Si es diabético y le gusta disfrutar de una bebida ocasional, los médicos recomiendan bebidas alcohólicas bajas en azúcar.

Si tiene diabetes , sabe cuánta microgestión está involucrada en sus decisiones diarias de alimentación y bebida. Mantener el azúcar en la sangre en los niveles correctos es un acto de equilibrio constante, y cada sustancia que ingresa a su cuerpo podría inclinar ese equilibrio. El alcohol es uno de esos elementos que debe manejarse de manera muy estricta. Cuando se consume con moderación, generalmente no es un problema para los diabéticos. Pero beber más de lo mínimo puede causar grandes problemas.

Para los diabéticos, existe una gran diferencia entre los efectos del consumo crónico y ocasional. El consumo moderado de alcohol generalmente está bien, siempre que la diabetes se controle bien. Con una bebida muy sensata, el hígado puede hacer su trabajo fácilmente eliminando el alcohol: los niveles de azúcar en la sangre aumentarán, pero se mantendrán bajo control. Los médicos recomiendan no más de dos bebidas al día para hombres y una para mujeres, y también recomiendan consumir bebidas bajas en alcohol y azúcar.
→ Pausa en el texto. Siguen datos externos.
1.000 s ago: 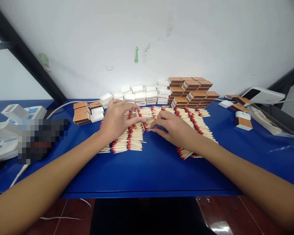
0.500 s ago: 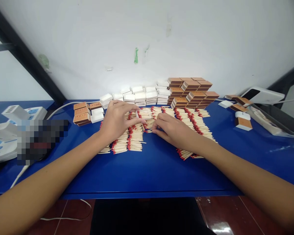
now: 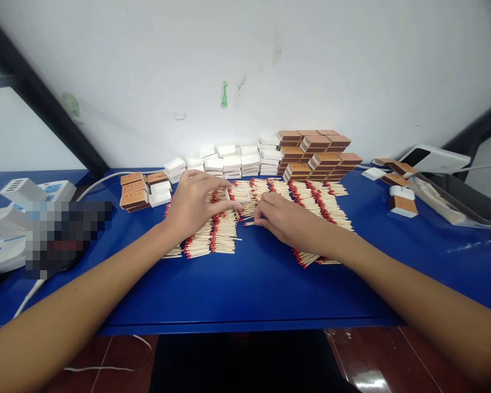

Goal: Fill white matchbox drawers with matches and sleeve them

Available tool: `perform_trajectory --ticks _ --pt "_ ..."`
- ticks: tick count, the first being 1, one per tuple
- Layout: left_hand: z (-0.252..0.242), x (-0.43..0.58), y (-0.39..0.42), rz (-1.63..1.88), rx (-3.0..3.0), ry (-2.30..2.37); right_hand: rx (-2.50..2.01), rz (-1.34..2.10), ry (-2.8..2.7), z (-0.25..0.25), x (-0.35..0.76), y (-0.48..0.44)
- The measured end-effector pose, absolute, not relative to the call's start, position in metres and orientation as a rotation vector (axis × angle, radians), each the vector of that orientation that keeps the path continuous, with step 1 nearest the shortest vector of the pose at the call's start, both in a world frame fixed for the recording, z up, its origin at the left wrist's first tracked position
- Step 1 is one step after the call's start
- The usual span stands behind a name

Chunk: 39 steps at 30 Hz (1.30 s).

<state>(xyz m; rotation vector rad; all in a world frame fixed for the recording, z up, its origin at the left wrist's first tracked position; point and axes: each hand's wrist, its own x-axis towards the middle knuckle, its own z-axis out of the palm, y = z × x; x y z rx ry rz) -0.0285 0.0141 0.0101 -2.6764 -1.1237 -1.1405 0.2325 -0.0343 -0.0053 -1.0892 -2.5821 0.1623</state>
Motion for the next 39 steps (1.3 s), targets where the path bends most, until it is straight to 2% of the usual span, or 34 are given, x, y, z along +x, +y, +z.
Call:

El consumo crónico de alcohol y el consumo excesivo de alcohol continuo, así como beber cuando su diabetes no está controlada o su nivel de azúcar en la sangre es bajo, pueden causar estragos en los niveles de azúcar en la sangre y también pueden empeorar los efectos secundarios de la diabetes. Con el hígado trabajando horas extras para eliminar el alcohol en lugar de hacer su trabajo normal de convertir los carbohidratos almacenados en glucosa, los niveles de azúcar en sangre bajan drásticamente. El consumo excesivo de alcohol también puede agravar la enfermedad ocular diabética y el daño nervioso.

Es muy importante que los diabéticos se aseguren de haber comido antes de beber alcohol o lo mejor es que beben durante una comida. La presencia de alimentos en el estómago ralentiza la absorción de alcohol en la sangre, lo que permite cambios más controlados en el azúcar en sangre. Incluso entre los no diabéticos, el doble golpe de beber de forma crónica en ayunas reduce el azúcar en sangre y también debilita la capacidad del cuerpo para recuperarse de un nivel bajo de azúcar en sangre. Cuando está borracho , no es tan consciente de su nivel de azúcar en sangre, por lo que es posible que no intente solucionar el problema. Eso se convertirá en una mala situación incluso si no tiene diabetes, y obviamente es muy problemático para los diabéticos.

Los efectos negativos del alcohol sobre los síntomas de la diabetes se conocen desde hace años, pero un estudio de 2013 mostró que el consumo excesivo de alcohol en realidad podría causar diabetes tipo 2. Investigadores del Mount Sinai Medical Center en Nueva York encontraron que el alcohol interfería con la señalización del receptor de insulina en el cerebro de las ratas, y no importaba si las ratas habían sido alimentadas o no antes de que se les administrara el alcohol. Luego, las ratas desarrollaron resistencia a la insulina, lo que ocurre cuando el cuerpo pierde el control de los niveles de azúcar en sangre porque ya no responde correctamente a la insulina. La resistencia a la insulina es una de las principales causas de diabetes tipo 2.

Por lo tanto, incluso si no es diabético, anote otra razón más para frenar el consumo excesivo de alcohol. La diversión a corto plazo definitivamente no vale la pena por los problemas a largo plazo.